Test automation itself is a software engineering project and its effectiveness, efficiency, and maintainability quite often present the same engineering challenges as other software projects. The development community has been embracing the “design pattern” concepts for 15 years, in effort of addressing software engineering difficulties and formalizing design and coding process. Design pattern practice is not widely used in the software test automation community. Ill-planned, and roughly designed test automation projects are still widespread. This paper tries to define a “test case automatic generation” design pattern, which addresses the most common and fundamental test automation engineering issues facing most testers today. The concepts presented in this paper have been implemented by the author and his team when testing several Microsoft products.
This paper illustrates how to apply design pattern to test automation design. The pattern is test case generation using micro-action, meta-data and actual data generator, and test state manager. Using this design pattern provides set a good platform for creating random test cases according to the product specification, improving test coverage, and test automation effectiveness.
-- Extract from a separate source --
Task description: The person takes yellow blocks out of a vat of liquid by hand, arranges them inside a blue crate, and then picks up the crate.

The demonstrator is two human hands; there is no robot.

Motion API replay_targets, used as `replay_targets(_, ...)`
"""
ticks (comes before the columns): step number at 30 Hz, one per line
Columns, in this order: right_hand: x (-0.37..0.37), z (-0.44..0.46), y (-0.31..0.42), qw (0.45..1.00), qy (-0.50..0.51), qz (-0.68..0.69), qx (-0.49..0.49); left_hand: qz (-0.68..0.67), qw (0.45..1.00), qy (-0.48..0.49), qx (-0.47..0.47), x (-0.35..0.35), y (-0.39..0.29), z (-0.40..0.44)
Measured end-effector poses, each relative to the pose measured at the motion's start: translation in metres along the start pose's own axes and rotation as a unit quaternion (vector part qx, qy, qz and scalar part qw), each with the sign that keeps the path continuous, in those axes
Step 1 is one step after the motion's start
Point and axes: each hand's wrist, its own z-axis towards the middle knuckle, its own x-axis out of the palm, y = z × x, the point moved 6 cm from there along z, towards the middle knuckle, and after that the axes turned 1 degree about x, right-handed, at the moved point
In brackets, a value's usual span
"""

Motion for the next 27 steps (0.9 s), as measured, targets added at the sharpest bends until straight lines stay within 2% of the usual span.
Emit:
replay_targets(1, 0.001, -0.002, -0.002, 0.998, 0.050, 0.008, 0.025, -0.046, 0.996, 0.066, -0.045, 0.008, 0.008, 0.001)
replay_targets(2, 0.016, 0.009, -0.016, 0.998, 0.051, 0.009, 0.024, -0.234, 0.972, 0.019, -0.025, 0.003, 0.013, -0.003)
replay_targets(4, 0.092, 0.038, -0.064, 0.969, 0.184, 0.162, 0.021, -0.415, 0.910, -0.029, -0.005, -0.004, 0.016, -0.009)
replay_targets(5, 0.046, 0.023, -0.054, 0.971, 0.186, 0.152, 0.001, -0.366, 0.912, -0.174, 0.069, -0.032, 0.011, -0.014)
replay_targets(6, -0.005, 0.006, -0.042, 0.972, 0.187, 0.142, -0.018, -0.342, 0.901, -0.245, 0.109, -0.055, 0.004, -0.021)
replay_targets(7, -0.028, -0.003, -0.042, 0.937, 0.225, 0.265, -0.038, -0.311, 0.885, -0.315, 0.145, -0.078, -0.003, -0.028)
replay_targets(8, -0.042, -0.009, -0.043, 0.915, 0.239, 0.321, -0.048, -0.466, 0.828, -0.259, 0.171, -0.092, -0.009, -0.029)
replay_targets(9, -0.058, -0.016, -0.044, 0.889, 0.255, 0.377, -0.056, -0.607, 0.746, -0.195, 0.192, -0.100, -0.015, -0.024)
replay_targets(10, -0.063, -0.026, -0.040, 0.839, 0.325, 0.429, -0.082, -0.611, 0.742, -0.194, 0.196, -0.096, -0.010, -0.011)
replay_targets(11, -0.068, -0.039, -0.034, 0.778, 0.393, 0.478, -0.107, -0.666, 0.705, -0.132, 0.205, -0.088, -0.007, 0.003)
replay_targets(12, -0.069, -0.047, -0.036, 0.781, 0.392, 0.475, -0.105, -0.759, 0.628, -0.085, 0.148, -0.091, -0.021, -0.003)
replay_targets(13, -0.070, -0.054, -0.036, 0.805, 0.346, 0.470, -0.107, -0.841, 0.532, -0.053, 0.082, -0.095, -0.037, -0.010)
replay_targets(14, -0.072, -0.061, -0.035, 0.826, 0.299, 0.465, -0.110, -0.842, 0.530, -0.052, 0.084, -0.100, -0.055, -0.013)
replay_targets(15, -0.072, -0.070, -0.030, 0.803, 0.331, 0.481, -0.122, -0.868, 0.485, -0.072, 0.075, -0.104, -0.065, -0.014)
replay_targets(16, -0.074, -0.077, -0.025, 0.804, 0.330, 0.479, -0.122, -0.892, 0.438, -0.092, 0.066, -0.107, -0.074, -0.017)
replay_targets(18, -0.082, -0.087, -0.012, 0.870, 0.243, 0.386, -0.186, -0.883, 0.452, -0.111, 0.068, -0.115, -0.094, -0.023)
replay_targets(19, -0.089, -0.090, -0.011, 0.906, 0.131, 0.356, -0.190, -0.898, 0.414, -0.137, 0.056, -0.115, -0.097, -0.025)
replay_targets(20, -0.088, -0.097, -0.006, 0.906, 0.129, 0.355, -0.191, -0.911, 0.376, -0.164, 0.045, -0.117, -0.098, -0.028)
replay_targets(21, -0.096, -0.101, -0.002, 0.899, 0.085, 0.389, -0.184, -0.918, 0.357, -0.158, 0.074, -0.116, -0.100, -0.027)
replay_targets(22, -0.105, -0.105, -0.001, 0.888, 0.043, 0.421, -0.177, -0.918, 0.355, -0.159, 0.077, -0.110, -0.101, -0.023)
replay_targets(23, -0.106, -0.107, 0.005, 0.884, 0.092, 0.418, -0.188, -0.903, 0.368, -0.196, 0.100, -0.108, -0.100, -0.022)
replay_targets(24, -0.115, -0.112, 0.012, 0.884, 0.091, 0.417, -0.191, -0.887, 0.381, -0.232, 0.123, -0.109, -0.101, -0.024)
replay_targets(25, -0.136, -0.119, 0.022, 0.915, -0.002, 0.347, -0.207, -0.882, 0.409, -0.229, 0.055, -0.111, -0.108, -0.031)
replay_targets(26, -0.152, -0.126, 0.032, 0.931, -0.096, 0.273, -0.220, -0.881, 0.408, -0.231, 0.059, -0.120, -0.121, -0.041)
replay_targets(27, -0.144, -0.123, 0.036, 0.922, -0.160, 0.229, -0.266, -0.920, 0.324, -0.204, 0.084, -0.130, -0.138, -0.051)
Lian Yang joined Image Builder Software as a software engineer after graduating from Portland State University in 1991. He worked on software for children including the popular such as KidPix and TreeHouse. He joined Microsoft 1n 1995 and worked at Microsoft Internal Tools for testing and performance tools. There he became interested in software quality issues such as test automation and testability. He became an SDET and joined Smartphone team, where he invented two test automation tools that are critical to wireless application testing. Both inventions were submitted for patents; one has been approved already. Later Lian joined the Windows Security team where he was responsible for distributed test environment building. He joined the Windows Storage Server team as an SDET lead in 2007.